## REQUIRED WORK
Your task is to find every line of the data that holds the string "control" and copy it.

## RECORDED DATA
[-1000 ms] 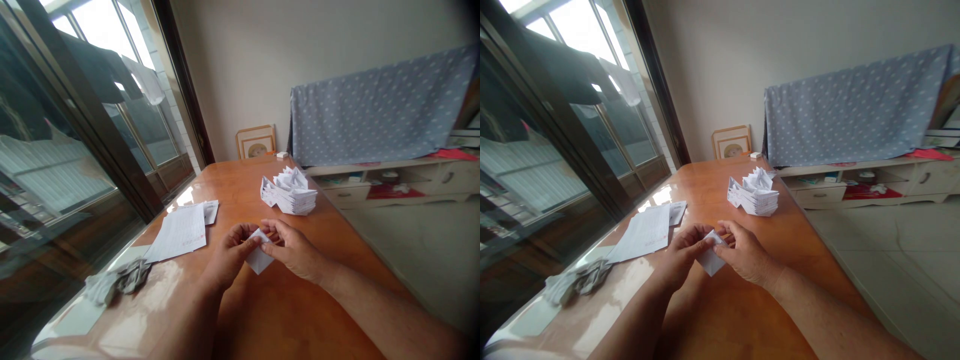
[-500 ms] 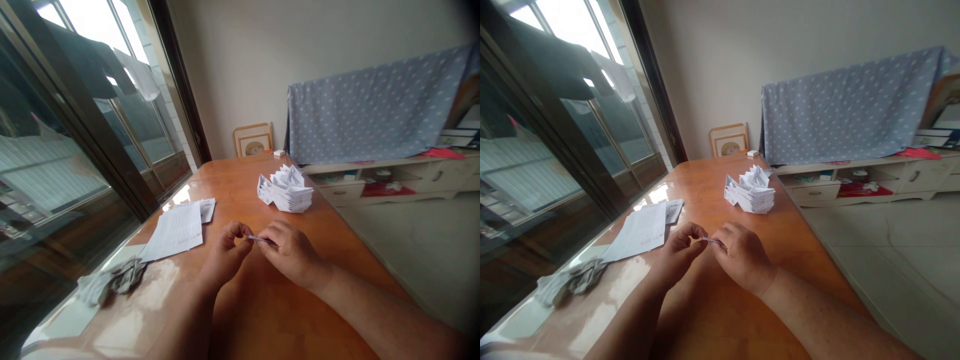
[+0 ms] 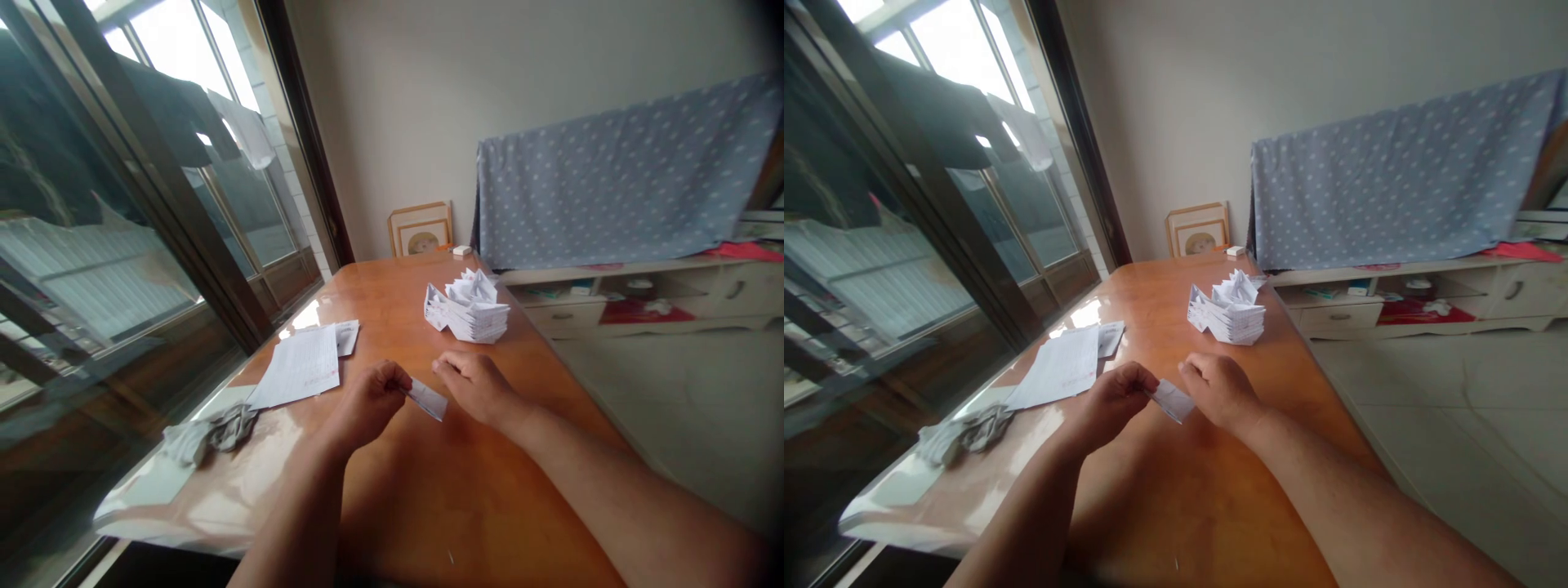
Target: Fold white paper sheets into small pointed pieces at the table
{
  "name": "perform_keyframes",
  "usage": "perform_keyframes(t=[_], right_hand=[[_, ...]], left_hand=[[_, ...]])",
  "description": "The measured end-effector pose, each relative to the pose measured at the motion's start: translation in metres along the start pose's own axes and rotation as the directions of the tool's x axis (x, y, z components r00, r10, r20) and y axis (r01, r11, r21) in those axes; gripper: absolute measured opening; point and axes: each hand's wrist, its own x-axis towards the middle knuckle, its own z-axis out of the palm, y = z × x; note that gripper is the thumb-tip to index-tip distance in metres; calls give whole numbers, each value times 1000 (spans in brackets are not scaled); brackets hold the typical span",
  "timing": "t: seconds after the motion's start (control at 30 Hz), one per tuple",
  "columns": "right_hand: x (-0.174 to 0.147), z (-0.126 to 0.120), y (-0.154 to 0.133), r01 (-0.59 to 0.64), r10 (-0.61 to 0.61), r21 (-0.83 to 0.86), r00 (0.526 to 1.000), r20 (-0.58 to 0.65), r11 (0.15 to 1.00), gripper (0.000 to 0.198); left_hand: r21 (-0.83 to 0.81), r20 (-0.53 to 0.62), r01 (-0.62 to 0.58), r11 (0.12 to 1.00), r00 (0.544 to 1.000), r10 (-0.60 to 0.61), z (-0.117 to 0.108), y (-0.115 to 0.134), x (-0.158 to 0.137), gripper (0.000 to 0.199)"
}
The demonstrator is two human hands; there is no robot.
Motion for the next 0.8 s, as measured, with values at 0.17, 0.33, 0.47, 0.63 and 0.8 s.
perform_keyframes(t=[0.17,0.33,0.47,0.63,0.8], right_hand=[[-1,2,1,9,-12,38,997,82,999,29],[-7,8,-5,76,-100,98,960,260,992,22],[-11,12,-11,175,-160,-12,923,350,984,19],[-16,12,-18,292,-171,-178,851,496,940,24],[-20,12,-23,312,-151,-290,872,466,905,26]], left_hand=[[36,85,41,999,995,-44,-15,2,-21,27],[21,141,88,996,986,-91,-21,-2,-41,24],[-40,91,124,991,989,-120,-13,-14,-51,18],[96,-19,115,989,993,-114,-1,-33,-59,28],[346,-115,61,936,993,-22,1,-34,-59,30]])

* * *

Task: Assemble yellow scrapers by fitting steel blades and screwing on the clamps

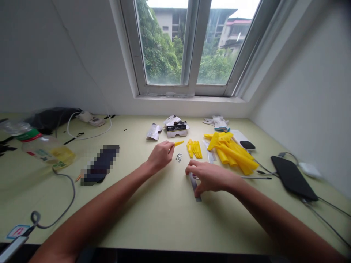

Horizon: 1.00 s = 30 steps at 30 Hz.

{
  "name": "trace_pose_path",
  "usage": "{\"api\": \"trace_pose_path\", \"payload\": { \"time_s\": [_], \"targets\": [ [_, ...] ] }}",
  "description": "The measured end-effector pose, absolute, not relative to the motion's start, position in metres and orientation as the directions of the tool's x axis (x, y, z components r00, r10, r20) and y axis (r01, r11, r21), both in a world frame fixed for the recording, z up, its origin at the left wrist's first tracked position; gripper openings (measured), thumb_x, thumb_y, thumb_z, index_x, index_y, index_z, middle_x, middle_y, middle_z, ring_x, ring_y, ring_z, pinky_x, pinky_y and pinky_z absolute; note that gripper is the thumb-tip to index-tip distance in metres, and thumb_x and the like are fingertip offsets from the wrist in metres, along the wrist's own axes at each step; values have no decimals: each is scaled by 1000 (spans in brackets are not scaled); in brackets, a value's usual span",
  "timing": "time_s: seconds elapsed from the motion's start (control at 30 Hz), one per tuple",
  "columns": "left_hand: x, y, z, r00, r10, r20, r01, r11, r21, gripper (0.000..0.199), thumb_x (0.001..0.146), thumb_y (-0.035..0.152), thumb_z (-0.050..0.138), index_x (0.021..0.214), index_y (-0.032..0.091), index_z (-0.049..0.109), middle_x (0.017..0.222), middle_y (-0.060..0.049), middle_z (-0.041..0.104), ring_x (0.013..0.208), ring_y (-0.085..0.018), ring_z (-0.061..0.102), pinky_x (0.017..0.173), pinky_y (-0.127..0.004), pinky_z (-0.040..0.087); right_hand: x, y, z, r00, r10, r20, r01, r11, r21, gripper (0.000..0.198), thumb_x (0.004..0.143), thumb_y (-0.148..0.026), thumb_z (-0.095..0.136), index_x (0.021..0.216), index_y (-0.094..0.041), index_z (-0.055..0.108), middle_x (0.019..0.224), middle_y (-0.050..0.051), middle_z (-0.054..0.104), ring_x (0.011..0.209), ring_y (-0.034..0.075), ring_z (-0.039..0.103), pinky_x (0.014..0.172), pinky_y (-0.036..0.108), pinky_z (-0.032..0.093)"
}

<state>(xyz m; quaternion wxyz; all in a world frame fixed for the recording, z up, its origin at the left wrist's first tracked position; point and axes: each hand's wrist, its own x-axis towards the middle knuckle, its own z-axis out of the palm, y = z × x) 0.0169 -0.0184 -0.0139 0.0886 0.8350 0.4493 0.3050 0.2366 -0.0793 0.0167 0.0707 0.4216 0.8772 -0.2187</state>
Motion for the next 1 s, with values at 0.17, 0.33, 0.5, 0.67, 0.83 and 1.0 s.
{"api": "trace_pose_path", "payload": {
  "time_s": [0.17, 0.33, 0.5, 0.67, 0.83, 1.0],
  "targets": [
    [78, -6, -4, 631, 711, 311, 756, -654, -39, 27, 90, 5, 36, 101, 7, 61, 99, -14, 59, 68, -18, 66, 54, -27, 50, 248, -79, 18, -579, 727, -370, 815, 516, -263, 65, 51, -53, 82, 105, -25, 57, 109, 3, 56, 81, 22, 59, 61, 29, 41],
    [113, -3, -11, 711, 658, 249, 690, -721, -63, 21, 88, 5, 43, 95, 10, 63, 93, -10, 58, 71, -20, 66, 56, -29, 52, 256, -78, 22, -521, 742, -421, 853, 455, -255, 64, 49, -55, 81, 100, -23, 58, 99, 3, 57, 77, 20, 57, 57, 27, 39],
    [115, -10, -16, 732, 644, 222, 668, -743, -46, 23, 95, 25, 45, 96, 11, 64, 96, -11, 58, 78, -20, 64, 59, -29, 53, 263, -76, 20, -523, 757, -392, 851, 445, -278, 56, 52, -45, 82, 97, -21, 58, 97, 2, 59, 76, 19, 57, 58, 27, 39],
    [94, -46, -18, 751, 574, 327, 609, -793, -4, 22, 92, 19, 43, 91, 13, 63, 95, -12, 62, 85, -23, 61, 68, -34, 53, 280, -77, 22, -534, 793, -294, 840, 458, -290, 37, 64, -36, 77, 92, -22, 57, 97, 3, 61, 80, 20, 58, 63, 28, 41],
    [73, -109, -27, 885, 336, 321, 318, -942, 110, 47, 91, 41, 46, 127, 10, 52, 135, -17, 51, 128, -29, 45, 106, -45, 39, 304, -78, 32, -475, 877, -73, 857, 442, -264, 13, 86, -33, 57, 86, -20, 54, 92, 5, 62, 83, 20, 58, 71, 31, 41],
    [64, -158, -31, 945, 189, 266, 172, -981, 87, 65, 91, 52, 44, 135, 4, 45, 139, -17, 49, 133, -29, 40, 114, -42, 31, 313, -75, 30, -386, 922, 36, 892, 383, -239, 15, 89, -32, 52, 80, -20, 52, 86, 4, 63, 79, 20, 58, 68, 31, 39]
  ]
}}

## RESPONSE BOX
  "timing": "t: seconds after the motion's start (control at 30 Hz), one per tuple",
  "timing": "time_s: seconds elapsed from the motion's start (control at 30 Hz), one per tuple",

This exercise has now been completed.